Gestatten Sie eine Zwischenfrage?

Herr Tischendorf.

Danke. – Kollege Weichert, sind Sie mit mir einer Meinung, dass wir hier darüber debattieren sollten, wie dieser Tarifabschluss aussieht und was er den Beschäftigten bringt, weil für die Finanzausstattung der Kommunen immer noch der Freistaat Sachsen zuständig ist?

(Staatsminister Stanislaw Tillich: Das stimmt nicht!)

Doch! Wir müssen uns ganz schnell über den kommunalen Finanzausgleich unterhalten, wenn die Abschlüsse getätigt sind, damit die Beschäftigten wirklich mehr verdienen.

Der Meinung bin ich und auch gerade dabei, das auszuführen. Bitte verfolgen Sie den Rest meines Beitrages.

Die Konsequenzen, Herr Tischendorf, die in diesem Fall beispielsweise auf die Kommunen zukommen würden, sollten nicht unter den Tisch gekehrt werden. Sie würden in Sachsen mit circa 160 Millionen Euro pro Jahr zusätzlich belastet. Vor dem Hintergrund einer kommunalen Verschuldung von mehr als 4 Milliarden Euro in Sachsen, meine Damen und Herren, mahne ich zu Augenmaß, um wichtige kommunale Aufgaben, wie Jugendschutz, Kindergärten und öffentliche Investitionen, nicht zu gefährden. Sollen die Personalausgaben der Kommunen pro Einwohner in Zukunft nicht steigen, so müssen wir bis 2020 parallel zum Bevölkerungsrückgang 12 bis 15 % Personalausgaben reduzieren. Auch wenn es den Kommunen derzeit wieder besser geht, sind sie noch lange nicht über den Berg.

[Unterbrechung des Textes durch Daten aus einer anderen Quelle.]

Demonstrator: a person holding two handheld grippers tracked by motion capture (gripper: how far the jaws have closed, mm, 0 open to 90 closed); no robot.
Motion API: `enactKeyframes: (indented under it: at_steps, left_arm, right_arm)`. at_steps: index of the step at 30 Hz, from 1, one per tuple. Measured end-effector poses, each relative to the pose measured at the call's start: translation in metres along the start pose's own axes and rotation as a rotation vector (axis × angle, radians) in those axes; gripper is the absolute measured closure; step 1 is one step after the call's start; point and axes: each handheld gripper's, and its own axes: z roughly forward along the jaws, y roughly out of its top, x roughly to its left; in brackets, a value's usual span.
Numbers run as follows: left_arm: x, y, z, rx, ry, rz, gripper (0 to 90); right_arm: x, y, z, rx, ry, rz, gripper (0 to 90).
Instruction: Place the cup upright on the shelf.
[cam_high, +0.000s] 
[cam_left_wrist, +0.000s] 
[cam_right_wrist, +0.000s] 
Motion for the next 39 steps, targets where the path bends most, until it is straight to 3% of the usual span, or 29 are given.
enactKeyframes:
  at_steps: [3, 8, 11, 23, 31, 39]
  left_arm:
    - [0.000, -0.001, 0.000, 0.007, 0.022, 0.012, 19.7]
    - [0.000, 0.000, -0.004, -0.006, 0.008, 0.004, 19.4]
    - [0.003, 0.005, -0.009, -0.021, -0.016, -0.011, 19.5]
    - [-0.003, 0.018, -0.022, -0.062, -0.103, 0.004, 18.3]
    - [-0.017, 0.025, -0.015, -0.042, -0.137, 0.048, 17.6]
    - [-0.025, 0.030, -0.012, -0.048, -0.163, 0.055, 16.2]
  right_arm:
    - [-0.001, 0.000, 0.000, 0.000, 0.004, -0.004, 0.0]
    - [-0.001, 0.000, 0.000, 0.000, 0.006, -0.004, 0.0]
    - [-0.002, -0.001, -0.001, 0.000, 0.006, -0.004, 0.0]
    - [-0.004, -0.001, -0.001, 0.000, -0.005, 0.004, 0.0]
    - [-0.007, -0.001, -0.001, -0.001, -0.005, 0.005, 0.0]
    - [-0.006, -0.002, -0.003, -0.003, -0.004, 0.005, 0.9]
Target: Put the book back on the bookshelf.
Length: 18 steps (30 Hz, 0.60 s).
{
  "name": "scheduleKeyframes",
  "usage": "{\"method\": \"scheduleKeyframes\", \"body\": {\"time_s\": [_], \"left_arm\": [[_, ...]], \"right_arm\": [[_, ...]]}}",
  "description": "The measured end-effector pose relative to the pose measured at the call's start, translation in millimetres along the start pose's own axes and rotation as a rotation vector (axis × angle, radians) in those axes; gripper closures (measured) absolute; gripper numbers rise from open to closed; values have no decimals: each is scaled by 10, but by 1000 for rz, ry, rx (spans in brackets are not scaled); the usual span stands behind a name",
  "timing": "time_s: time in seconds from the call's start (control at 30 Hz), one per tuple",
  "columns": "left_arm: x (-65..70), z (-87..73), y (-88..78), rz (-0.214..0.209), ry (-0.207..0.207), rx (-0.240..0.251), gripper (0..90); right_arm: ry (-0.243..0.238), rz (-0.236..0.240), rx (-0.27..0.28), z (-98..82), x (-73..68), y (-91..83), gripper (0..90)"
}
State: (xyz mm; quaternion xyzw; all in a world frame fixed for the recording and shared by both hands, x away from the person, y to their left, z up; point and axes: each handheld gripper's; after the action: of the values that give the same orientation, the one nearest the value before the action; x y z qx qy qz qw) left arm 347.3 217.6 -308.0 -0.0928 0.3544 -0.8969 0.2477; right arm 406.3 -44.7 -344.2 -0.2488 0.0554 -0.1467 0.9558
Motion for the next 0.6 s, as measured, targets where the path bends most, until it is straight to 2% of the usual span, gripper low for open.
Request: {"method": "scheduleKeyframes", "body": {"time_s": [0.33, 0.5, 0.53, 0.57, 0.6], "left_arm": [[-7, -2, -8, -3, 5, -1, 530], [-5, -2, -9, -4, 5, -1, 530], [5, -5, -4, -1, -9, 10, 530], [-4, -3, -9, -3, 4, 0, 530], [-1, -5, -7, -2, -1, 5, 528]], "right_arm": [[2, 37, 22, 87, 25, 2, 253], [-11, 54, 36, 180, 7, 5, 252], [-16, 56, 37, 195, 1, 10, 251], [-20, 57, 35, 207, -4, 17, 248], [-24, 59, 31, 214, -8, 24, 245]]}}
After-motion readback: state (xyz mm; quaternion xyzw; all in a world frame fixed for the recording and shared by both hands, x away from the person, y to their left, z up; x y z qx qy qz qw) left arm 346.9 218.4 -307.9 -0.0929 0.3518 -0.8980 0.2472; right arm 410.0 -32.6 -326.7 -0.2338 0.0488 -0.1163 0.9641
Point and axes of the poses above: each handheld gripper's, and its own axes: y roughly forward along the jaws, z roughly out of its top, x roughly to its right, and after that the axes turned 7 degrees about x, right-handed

Freilich, und darin gebe ich Ihnen recht, ist es unstrittig, dass die Bezahlung im öffentlichen Dienst oft in keinem ausgewogenen Verhältnis zur geleisteten Arbeit steht. Ein Beruf mit so viel Verantwortung, wie zum Beispiel der

einer Erzieherin, ist mit 1 500 Euro brutto im Monat eindeutig unterbezahlt.

(Beifall bei den GRÜNEN und der Linksfraktion)

Darum erinnere ich an die TVÖD, wo für die Leistungsbezahlung die Zielgröße von 8 % avisiert ist. Zum jetzigen Zeitpunkt wird erst 1 % der Löhne leistungsbezogen bezahlt. Die Leistungsbezahlung muss als Anteil des Lohnzuwachses ausgebaut werden. Das Leistungsentgelt bringt einen positiven Imagegewinn für den öffentlichen Dienst, vorausgesetzt, es gibt sinnvolle Kriterien zur Messung der Arbeitsleistung, zum Beispiel Bürgerfreundlichkeit oder Kundendienstorientiertheit. Langfristig stellt sich sogar die Frage, inwiefern die 8 % leistungsabhängiger Anteil überhaupt ausreichen, um auf dem Arbeitsmarkt gegen Unternehmen der privaten Wirtschaft halbwegs konkurrenzfähig zu bleiben. Vor allem in der Wissenschaft, in der es längst einen globalen Wettbewerb um die fähigsten Köpfe gibt, kann ein starres Tarifsystem die Attraktivität der öffentlichen Arbeitgeber nicht sichern. Schon heute ist der Mangel an Ingenieuren und Naturwissenschaftlern in etlichen Branchen unserer Volkswirtschaft ein Problem, das sich in den kommenden Jahren weiter verschärfen wird.

Meine Damen und Herren! Mit den vielen formalen Kriterien des Tarifsystems kommen wir langfristig nicht voran. Die Diskussion über eine Bezahlung, die sich daran orientiert, was eine Person in den Arbeitsprozess einbringt, ist überfällig und wird uns nicht erspart bleiben.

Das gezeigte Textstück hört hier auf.